Practical Guidelines

The paper emphasizes a rigorous, staged approach to applying SBI, namely: pre-analysis, SBI execution, and uncertainty analysis. Each stage incorporates specific tasks, such as computational cost evaluation, synthetic dataset testing, prior predictive checks, and model suitability assessments, all of which collectively inform the choice of SBI method.
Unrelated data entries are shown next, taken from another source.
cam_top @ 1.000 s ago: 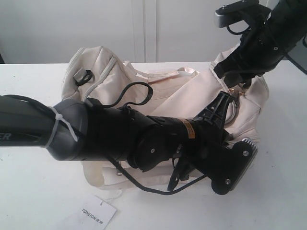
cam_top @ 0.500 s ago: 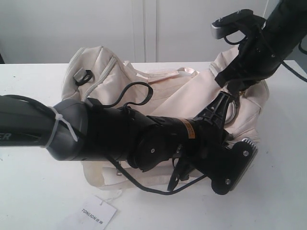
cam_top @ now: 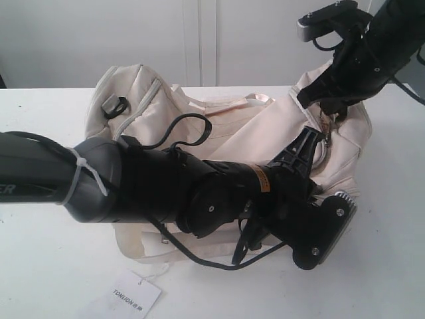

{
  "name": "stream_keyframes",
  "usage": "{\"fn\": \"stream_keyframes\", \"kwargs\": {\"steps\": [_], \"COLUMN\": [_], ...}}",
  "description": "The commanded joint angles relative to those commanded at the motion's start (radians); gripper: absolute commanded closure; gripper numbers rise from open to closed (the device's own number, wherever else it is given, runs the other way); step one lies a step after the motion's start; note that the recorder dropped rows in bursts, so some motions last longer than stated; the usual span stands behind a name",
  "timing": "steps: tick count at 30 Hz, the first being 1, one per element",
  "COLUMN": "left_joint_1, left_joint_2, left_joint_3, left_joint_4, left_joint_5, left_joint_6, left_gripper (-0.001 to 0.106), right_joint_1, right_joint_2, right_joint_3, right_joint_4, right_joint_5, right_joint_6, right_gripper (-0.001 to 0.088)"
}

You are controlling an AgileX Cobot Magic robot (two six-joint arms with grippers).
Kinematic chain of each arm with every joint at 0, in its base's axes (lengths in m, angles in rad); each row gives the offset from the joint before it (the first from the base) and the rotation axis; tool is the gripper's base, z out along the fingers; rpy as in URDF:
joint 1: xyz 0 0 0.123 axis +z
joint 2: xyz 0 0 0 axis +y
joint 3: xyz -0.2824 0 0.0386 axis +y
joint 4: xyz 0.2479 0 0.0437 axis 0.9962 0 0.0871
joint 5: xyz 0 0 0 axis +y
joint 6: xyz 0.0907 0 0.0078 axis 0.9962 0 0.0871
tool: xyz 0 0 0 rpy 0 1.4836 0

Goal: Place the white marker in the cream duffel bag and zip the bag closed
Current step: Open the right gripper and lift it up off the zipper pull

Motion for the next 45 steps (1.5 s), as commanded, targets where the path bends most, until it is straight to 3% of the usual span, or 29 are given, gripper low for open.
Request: {"fn": "stream_keyframes", "kwargs": {"steps": [6,34,39,45], "left_joint_1": [0.000,0.000,0.000,0.000], "left_joint_2": [0.000,0.000,0.000,0.000], "left_joint_3": [0.000,0.000,0.000,0.000], "left_joint_4": [0.000,0.000,0.000,0.000], "left_joint_5": [0.003,0.038,0.040,0.042], "left_joint_6": [0.000,0.000,0.000,0.000], "left_gripper": [0.105,0.105,0.105,0.105], "right_joint_1": [0.000,0.000,0.000,0.000], "right_joint_2": [-0.023,0.061,0.067,0.067], "right_joint_3": [0.000,0.000,0.000,0.000], "right_joint_4": [0.000,0.086,0.140,0.294], "right_joint_5": [-0.098,-0.526,-0.501,-0.354], "right_joint_6": [0.078,0.095,0.095,0.095], "right_gripper": [0.0868,0.0868,0.0868,0.0868]}}
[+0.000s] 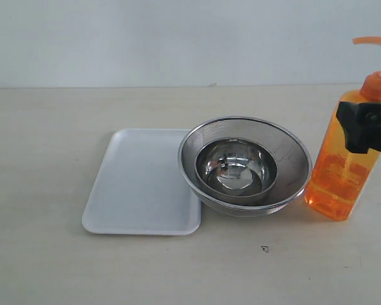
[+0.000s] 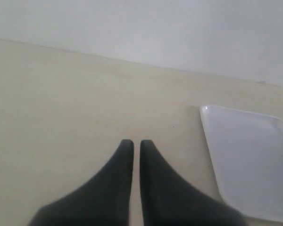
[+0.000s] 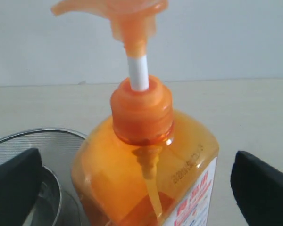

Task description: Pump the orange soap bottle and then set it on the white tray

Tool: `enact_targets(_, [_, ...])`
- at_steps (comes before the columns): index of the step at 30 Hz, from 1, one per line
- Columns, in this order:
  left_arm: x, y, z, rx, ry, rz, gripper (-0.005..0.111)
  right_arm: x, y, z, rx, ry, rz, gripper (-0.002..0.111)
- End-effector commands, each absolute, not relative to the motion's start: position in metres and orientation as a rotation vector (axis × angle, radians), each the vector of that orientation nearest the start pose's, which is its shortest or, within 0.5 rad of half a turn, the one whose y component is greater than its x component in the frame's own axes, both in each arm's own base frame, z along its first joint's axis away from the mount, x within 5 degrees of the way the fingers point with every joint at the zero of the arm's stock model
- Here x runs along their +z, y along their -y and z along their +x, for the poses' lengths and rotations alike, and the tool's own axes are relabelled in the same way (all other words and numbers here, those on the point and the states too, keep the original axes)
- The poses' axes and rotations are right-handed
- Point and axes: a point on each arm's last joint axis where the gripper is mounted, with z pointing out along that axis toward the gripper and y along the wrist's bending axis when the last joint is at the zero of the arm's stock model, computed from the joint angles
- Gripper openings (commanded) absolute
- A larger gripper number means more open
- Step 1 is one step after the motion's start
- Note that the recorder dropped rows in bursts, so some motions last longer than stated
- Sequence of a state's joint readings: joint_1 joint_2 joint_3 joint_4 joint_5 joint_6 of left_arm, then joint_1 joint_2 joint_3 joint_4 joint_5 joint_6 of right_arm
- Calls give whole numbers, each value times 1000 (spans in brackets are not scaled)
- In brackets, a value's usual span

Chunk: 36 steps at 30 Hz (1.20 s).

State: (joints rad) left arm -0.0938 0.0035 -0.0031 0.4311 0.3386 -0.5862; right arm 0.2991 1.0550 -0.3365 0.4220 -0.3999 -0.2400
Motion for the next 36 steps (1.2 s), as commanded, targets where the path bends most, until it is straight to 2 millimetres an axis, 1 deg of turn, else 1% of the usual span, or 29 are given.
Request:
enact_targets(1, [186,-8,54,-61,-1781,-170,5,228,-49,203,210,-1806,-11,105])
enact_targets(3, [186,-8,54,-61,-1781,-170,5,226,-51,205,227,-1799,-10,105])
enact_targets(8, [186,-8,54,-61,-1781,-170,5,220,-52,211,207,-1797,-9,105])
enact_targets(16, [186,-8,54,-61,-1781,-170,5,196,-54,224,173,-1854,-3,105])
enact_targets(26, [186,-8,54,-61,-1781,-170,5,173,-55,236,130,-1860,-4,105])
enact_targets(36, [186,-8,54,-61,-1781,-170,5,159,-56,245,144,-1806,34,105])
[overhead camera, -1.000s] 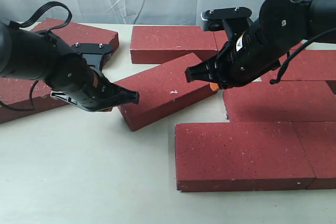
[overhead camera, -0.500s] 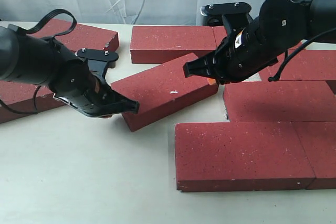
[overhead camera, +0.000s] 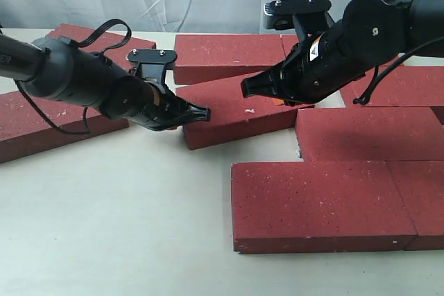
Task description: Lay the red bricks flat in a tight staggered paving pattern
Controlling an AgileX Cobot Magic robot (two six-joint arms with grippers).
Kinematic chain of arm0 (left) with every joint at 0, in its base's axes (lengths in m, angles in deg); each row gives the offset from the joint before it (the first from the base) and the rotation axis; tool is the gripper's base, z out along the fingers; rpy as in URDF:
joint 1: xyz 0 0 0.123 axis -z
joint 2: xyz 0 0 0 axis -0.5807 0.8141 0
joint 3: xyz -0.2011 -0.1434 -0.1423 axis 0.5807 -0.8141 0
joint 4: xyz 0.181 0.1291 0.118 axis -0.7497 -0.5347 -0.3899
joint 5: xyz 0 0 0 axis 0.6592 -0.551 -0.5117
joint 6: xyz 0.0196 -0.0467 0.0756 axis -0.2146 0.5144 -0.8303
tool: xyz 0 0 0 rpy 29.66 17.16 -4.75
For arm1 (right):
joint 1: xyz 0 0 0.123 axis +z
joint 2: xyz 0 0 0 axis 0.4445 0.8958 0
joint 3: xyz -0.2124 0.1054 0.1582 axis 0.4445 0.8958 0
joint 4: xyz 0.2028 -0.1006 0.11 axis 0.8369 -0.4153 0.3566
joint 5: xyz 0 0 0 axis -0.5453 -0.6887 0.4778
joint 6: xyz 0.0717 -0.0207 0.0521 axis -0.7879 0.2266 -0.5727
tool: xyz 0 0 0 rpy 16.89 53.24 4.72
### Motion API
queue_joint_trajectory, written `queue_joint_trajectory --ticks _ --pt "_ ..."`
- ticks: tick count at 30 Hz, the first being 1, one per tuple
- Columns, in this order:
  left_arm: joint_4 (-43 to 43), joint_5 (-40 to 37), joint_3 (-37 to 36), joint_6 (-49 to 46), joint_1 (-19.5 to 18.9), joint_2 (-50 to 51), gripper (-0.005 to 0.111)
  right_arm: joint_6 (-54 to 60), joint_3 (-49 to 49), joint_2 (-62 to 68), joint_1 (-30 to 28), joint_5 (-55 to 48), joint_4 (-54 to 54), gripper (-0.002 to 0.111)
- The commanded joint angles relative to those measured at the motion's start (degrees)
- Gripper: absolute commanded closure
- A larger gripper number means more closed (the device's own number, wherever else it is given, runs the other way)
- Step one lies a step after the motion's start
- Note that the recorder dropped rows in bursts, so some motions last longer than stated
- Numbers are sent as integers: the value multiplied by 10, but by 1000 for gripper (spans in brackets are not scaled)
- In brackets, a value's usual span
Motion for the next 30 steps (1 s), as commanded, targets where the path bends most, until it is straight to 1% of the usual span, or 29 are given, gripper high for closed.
queue_joint_trajectory --ticks 1,3,6,7,10,12,14,15,19,25,28,30 --pt "4 46 22 0 1 31 107 3 1 -5 -3 5 -5 109" --pt "0 58 37 0 1 31 107 3 1 -5 -3 5 -5 109" --pt "-28 100 55 0 -5 31 107 3 1 -5 -3 5 -5 109" --pt "-28 104 60 -1 -13 31 107 3 1 -5 -3 5 -5 109" --pt "-43 123 68 -1 -54 31 107 3 1 -5 -3 5 -5 109" --pt "-55 95 75 -1 -79 31 107 3 1 -5 -3 5 -5 109" --pt "-52 28 86 -1 -101 28 107 3 1 -5 -3 4 -5 109" --pt "-47 -24 89 -1 -107 20 107 3 1 -5 -3 3 -5 109" --pt "-64 -71 89 -1 -107 -7 107 3 1 -5 -3 3 -5 109" --pt "-67 -91 89 -1 -107 -44 107 3 3 -5 -3 -5 -4 109" --pt "-67 -136 92 -1 -107 -48 107 3 12 -5 -3 -8 3 109" --pt "-67 -181 100 -6 -107 -40 107 -3 17 -3 -3 -16 16 109"
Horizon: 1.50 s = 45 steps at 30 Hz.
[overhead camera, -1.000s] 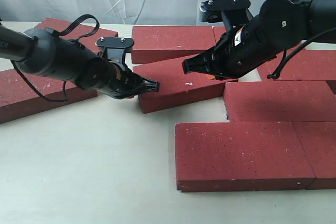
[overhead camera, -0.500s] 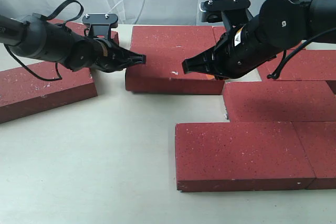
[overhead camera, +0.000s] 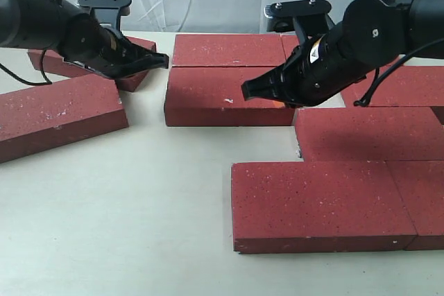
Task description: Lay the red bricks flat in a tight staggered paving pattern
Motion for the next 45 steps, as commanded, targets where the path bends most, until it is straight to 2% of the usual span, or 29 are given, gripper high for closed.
queue_joint_trajectory --ticks 1,5,10,13,19,28,34,39,45 --pt "-1 -90 17 -21 0 6 107 -8 10 0 -3 -18 29 109" --pt "20 -189 75 -98 -12 23 107 15 -22 -1 -21 -37 105 109" --pt "164 -258 159 -226 -44 29 107 60 -102 0 -78 -91 132 109" --pt "215 -273 176 -272 -49 31 107 71 -119 0 -104 -122 123 109" --pt "226 -266 174 -275 -45 42 107 71 -94 1 -112 -168 87 109" --pt "280 -232 174 -276 -45 107 107 71 -18 1 -112 -116 93 109" --pt "351 -199 174 -337 -44 136 107 71 -17 1 -119 -105 80 109" --pt "370 -183 174 -347 -27 144 107 71 -17 1 -147 -98 82 109" --pt "377 -149 174 -347 12 160 107 71 -17 1 -168 -98 88 109"
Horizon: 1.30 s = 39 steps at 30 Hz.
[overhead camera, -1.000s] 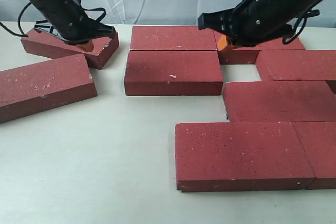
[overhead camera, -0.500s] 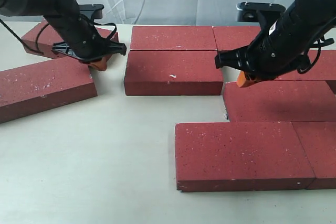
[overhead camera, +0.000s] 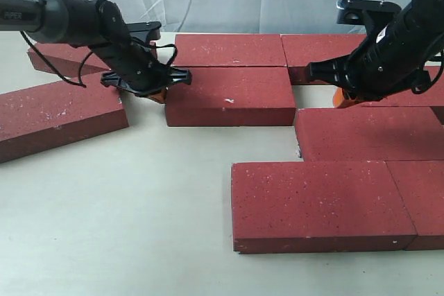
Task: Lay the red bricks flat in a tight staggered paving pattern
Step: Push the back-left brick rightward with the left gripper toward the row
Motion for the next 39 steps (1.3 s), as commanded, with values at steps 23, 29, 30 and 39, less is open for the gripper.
queue_joint_trajectory --ticks 23,29,30,39 --pt "138 84 2 -2 53 38 107 4 1 -2 -10 12 10 109" --pt "150 87 19 -2 76 62 107 4 1 2 -10 12 10 109" --pt "153 87 24 -2 81 63 107 4 2 1 -10 12 10 109" --pt "167 101 44 -2 108 66 107 4 2 1 -10 15 10 109"
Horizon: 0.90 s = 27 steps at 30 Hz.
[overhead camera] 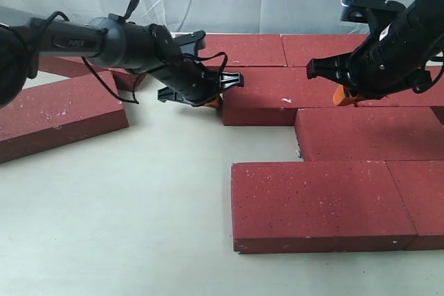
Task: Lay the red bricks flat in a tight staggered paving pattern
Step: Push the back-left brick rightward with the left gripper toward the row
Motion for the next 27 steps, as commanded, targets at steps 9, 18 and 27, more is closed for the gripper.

Application and Comparison

Two agent-based models are used as practical examples: the Biphasic Voronoi Cell-based Model (BVCBM) for tumour growth and a stochastic model for cell invasion. The inferential performance, computational demands, and relative accuracy of different SBI methods are evaluated across synthetic and real datasets for each model. Notably, neural methods showed efficiency with synthetic data, whereas robust versions of ABC provided more reliable calibrations for real-world datasets, highlighting a fundamental trade-off between efficiency and robustness.

Implications and Future Directions

This work equips computational biologists with a systematic framework for SBI method selection, tailored to their specific modeling scenarios. By doing so, it underscores the nuanced decision-making process required when dealing with complex biological systems. Moving forward, augmenting neural SBI methods for greater robustness in the face of misspecification remains a critical area of development. As computational capabilities continue to advance, the integration of more flexible SBI algorithms, possibly incorporating advances in deep learning, presents enticing avenues for refining biological inference.

The paper, through its detailed exposition and practical illustrations, makes a significant contribution to computational biology by providing coherence in the application of SBI techniques, paving the way for enhanced model calibration and ultimately, more nuanced biological understanding.